▶ [Problem description]:
Set down the material exactly. Keep every line.

▶ [Given information]:
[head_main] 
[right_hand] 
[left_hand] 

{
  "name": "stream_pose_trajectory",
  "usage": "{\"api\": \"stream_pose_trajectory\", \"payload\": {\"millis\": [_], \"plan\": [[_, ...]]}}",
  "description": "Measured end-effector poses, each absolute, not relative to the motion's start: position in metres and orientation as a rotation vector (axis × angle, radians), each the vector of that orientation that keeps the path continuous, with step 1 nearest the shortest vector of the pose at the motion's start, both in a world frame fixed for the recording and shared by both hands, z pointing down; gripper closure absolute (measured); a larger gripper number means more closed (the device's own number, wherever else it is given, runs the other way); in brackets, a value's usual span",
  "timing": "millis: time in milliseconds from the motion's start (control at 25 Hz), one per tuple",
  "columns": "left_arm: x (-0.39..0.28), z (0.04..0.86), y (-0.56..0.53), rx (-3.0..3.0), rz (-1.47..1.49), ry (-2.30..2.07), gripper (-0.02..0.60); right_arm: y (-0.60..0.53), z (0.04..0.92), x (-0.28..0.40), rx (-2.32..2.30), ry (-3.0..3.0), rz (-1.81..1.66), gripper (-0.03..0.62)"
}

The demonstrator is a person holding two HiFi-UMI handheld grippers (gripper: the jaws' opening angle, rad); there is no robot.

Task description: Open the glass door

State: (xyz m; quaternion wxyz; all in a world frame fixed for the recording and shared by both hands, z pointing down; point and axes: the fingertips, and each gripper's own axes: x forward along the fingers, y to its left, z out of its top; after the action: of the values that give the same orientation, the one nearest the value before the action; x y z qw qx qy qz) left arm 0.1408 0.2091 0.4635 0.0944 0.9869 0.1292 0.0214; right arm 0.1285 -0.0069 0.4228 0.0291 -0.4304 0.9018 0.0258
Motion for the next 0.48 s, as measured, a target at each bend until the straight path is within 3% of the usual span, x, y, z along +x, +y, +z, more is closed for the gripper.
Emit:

▶ [Problem solution]:
[head_main] 
[right_hand] 
[left_hand] 

{
  "name": "stream_pose_trajectory",
  "usage": "{\"api\": \"stream_pose_trajectory\", \"payload\": {\"millis\": [_], \"plan\": [[_, ...]]}}",
  "description": "Measured end-effector poses, each absolute, not relative to the motion's start: position in metres and orientation as a rotation vector (axis × angle, radians), each the vector of that orientation that keeps the path continuous, with step 1 nearest the shortest vector of the pose at the motion's start, both in a world frame fixed for the recording and shared by both hands, z pointing down; gripper closure absolute (measured); a larger gripper number means more closed (the device's own number, wherever else it is given, runs the other way); in brackets, a value's usual span",
  "timing": "millis: time in milliseconds from the motion's start (control at 25 Hz), one per tuple",
  "columns": "left_arm: x (-0.39..0.28), z (0.04..0.86), y (-0.56..0.53), rx (-3.0..3.0), rz (-1.47..1.49), ry (-2.30..2.07), gripper (-0.02..0.60); right_arm: y (-0.60..0.53), z (0.04..0.92), x (-0.28..0.40), rx (-2.32..2.30), ry (-3.0..3.0), rz (-1.81..1.66), gripper (-0.03..0.62)"
}

The demonstrator is a person holding two HiFi-UMI handheld grippers (gripper: the jaws' opening angle, rad); there is no robot.

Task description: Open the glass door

State: (xyz m; quaternion wxyz; all in a world frame fixed for the recording and shared by both hands, z pointing down; point and axes: the fingertips, and each gripper's own axes: x forward along the fingers, y to its left, z out of its top; after the action: of the values that give the same orientation, the one nearest the value before the action; x y z qw qx qy qz) left arm 0.1408 0.2091 0.4635 0.0944 0.9869 0.1292 0.0214; right arm 0.1285 -0.0069 0.4228 0.0291 -0.4304 0.9018 0.0258
Motion for the next 0.48 s, as measured, a target at each bend until the straight path is within 3% of the usual span, x, y, z along +x, +y, +z, more is closed for the gripper.
Emit:

There is nothing more to this exercise.